Y en paralelo, destacó la necesidad de seguir fortaleciendo la movilización de ingresos y mejorar la eficiencia del gasto público, en un contexto donde el espacio fiscal es limitado y las presiones sobre las finanzas públicas son crecientes.
Ingresos erosionados por inflación
Explicó que a diferencia del choque inflacionario que pegó a nivel global durante la pandemia, el que se está generando por los precios de commodities puede convertirse en un choque de demanda.
“Imaginemos que el choque de precios se convierte en una perturbación de la demanda y provoca una importante desaceleración de la actividad económica. Esto aumentará el valor real de la deuda y por lo tanto el costo del servicio de ésta puede incrementarse”.
El aumento en los precios internacionales del petróleo y el gas tiende a trasladarse a los precios internos, lo que puede afectar la inflación y retrasar su convergencia hacia las metas de los bancos centrales, comentó.
Ante este escenario, la recomendación del FMI es que la política fiscal actúe en coordinación con la política monetaria, evitando medidas generalizadas que presionen la demanda o deterioren la credibilidad macroeconómica.
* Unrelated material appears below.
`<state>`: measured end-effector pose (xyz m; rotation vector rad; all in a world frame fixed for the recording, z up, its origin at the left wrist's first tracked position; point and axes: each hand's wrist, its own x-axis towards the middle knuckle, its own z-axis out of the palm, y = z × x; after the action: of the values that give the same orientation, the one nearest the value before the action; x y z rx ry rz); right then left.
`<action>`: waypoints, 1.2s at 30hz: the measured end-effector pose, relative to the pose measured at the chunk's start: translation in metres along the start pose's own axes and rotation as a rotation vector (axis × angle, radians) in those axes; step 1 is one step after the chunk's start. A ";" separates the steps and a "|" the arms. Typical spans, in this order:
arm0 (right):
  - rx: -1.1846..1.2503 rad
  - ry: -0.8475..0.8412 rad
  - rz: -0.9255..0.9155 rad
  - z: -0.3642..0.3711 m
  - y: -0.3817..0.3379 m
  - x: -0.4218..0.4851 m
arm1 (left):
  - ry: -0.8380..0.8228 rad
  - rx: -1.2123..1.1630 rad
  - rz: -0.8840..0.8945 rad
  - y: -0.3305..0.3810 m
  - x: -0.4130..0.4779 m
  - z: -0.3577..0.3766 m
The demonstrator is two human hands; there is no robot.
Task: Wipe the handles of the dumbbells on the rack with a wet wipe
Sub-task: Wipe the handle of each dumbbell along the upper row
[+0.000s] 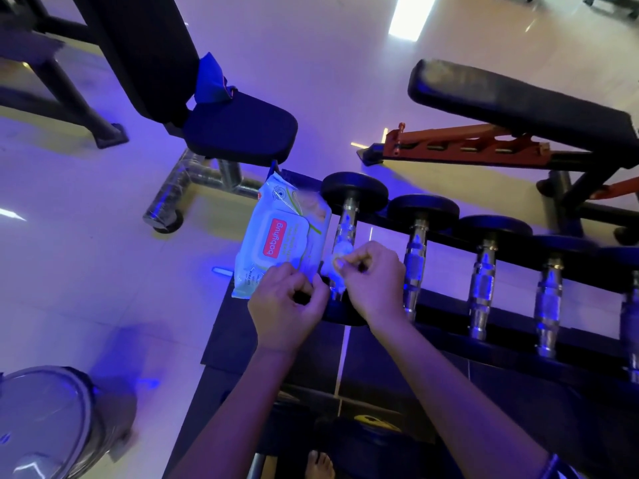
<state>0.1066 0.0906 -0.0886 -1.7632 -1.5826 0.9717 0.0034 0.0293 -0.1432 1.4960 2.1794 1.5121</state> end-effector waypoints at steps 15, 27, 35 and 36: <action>-0.082 0.002 -0.184 0.001 0.004 -0.014 | 0.027 -0.027 0.003 -0.001 -0.001 0.001; 0.059 0.095 -0.084 0.006 -0.010 0.025 | 0.025 -0.045 0.003 0.000 -0.001 0.001; 0.096 0.135 -0.085 0.006 -0.010 0.016 | 0.051 -0.054 0.015 0.000 -0.001 0.003; 0.124 0.177 -0.074 0.006 -0.014 0.029 | 0.049 -0.057 0.018 0.000 -0.001 0.002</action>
<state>0.0944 0.1213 -0.0845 -1.6465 -1.4349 0.8354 0.0052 0.0301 -0.1450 1.4801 2.1350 1.6186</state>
De acuerdo con ella, el riesgo de inflación es más generalizado para toda la región de Latinoamérica, por lo que reiteró el llamado a que se evite que las decisiones de política monetaria ejerzan presión sobre la demanda o debiliten la credibilidad.
Credibilidad, clave para las finanzas públicas
Dabla-Norris subrayó la importancia de fortalecer la credibilidad de las autoridades económicas en un entorno global incierto, al considerar que la confianza es un elemento central para la gestión de finanzas públicas y de la deuda.
“La credibilidad forma parte del contrato social y se vuelve aún más relevante en momentos de alta incertidumbre, cuando la política fiscal enfrenta decisiones complejas como pueden ser incrementar la recaudación o invertir en el desarrollo de infraestructura, fortalecer el gasto social, financiar la transición climática y la seguridad energética, o reconstruir ahorros para enfrentar futuros choques”.
El escenario incierto o de crisis obliga a los gobiernos a tomar decisiones entre prioridades, por lo que deben sustentar sus decisiones con argumentos convincentes y ejercer un gasto eficiente.
Es fundamental que los ciudadanos perciban que los recursos públicos se utilizan de forma adecuada y que la recaudación es justa. De otro modo se erosionaría la confianza.